An exact copy of every record below is needed, with all pictures removed.

(Beginning of INPUT)

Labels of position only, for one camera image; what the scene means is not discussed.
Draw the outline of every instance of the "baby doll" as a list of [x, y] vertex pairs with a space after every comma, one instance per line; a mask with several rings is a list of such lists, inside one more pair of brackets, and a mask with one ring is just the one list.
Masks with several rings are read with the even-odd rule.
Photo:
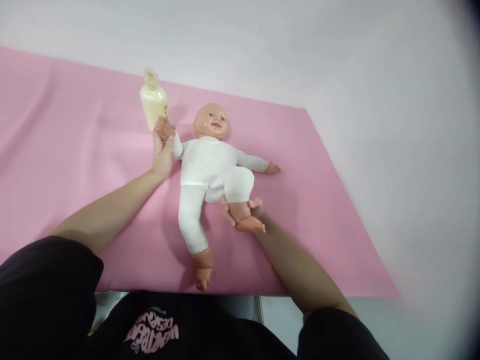
[[237, 230], [265, 232], [265, 225], [252, 216], [248, 206], [255, 179], [252, 171], [281, 172], [272, 162], [247, 155], [223, 142], [228, 130], [227, 113], [215, 103], [203, 106], [196, 114], [193, 122], [196, 139], [181, 143], [166, 117], [161, 117], [156, 125], [163, 141], [169, 136], [175, 138], [172, 155], [182, 160], [178, 223], [197, 266], [196, 287], [203, 292], [215, 272], [212, 252], [200, 224], [203, 202], [217, 203], [225, 195]]

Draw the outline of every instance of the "pink sheet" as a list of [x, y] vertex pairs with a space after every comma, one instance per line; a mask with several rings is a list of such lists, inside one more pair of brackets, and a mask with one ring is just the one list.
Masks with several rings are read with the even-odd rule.
[[[152, 135], [140, 76], [2, 47], [0, 60], [1, 263], [148, 170]], [[263, 198], [346, 296], [398, 296], [304, 109], [161, 85], [183, 141], [193, 138], [200, 106], [217, 102], [229, 114], [230, 144], [281, 165], [280, 175], [256, 175], [253, 195]], [[176, 162], [170, 179], [101, 254], [99, 291], [197, 292], [177, 220], [179, 196]], [[218, 204], [206, 204], [201, 221], [218, 269], [209, 293], [285, 295], [255, 238], [231, 229]]]

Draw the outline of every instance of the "black sleeve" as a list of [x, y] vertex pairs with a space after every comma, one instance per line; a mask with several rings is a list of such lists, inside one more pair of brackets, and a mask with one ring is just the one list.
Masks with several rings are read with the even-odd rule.
[[299, 359], [387, 359], [372, 333], [356, 317], [334, 308], [314, 311], [298, 337]]
[[10, 256], [0, 265], [0, 358], [69, 358], [94, 320], [103, 268], [86, 246], [59, 236]]

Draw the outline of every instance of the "cream bottle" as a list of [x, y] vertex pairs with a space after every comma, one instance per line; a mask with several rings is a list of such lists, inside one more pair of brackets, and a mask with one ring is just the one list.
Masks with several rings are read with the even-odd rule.
[[167, 94], [159, 85], [159, 76], [150, 67], [145, 68], [145, 85], [140, 91], [148, 128], [153, 131], [160, 116], [168, 115]]

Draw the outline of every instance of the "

(End of INPUT)

SOLUTION FOR THIS PROBLEM:
Labels of position only, for one camera image; what the scene means is not discussed.
Draw the outline of every instance of the "baby doll" as a list of [x, y] vertex pairs with a space after every comma, one instance per line; a mask with several rings is a list of such lists, inside one more pair of brackets, and a mask with one ring is just the one list.
Masks with several rings are read with the even-odd rule.
Photo:
[[237, 230], [265, 232], [265, 225], [252, 216], [248, 206], [255, 179], [252, 171], [281, 172], [272, 162], [247, 155], [223, 142], [228, 130], [227, 113], [215, 103], [203, 106], [196, 114], [193, 122], [196, 139], [181, 143], [166, 117], [161, 117], [156, 125], [163, 141], [169, 136], [175, 138], [172, 155], [182, 160], [178, 223], [197, 266], [196, 287], [203, 292], [215, 272], [212, 252], [200, 224], [203, 202], [217, 203], [225, 195]]

Draw the outline of every instance of the "pink sheet" as a list of [x, y] vertex pairs with a space after every comma, one instance per line; a mask with several rings is a list of such lists, inside one more pair of brackets, and a mask with one ring is just the one list.
Masks with several rings are read with the even-odd rule.
[[[152, 135], [140, 76], [2, 47], [0, 60], [1, 263], [148, 170]], [[263, 198], [346, 296], [398, 296], [304, 109], [161, 85], [183, 141], [193, 138], [200, 106], [217, 102], [229, 114], [230, 144], [281, 165], [280, 175], [256, 175], [253, 195]], [[176, 162], [170, 179], [101, 254], [99, 291], [197, 292], [177, 220], [179, 196]], [[218, 204], [206, 204], [201, 221], [218, 269], [209, 293], [285, 295], [255, 238], [231, 229]]]

Draw the outline of every instance of the "black sleeve" as a list of [x, y] vertex pairs with a space after every comma, one instance per line; a mask with several rings is a list of such lists, inside one more pair of brackets, and a mask with one ring is just the one list.
Masks with several rings are read with the even-odd rule.
[[299, 359], [387, 359], [372, 333], [356, 317], [334, 308], [314, 311], [298, 337]]
[[10, 256], [0, 265], [0, 358], [69, 358], [94, 320], [103, 268], [86, 246], [59, 236]]

Draw the outline of every instance of the "cream bottle" as a list of [x, y] vertex pairs with a space after every comma, one instance per line; a mask with several rings is a list of such lists, inside one more pair of brackets, and a mask with one ring is just the one list.
Masks with several rings are read with the even-odd rule.
[[167, 94], [159, 85], [159, 76], [150, 67], [145, 68], [145, 85], [140, 91], [148, 128], [153, 131], [160, 116], [168, 115]]

Draw the outline of every instance of the "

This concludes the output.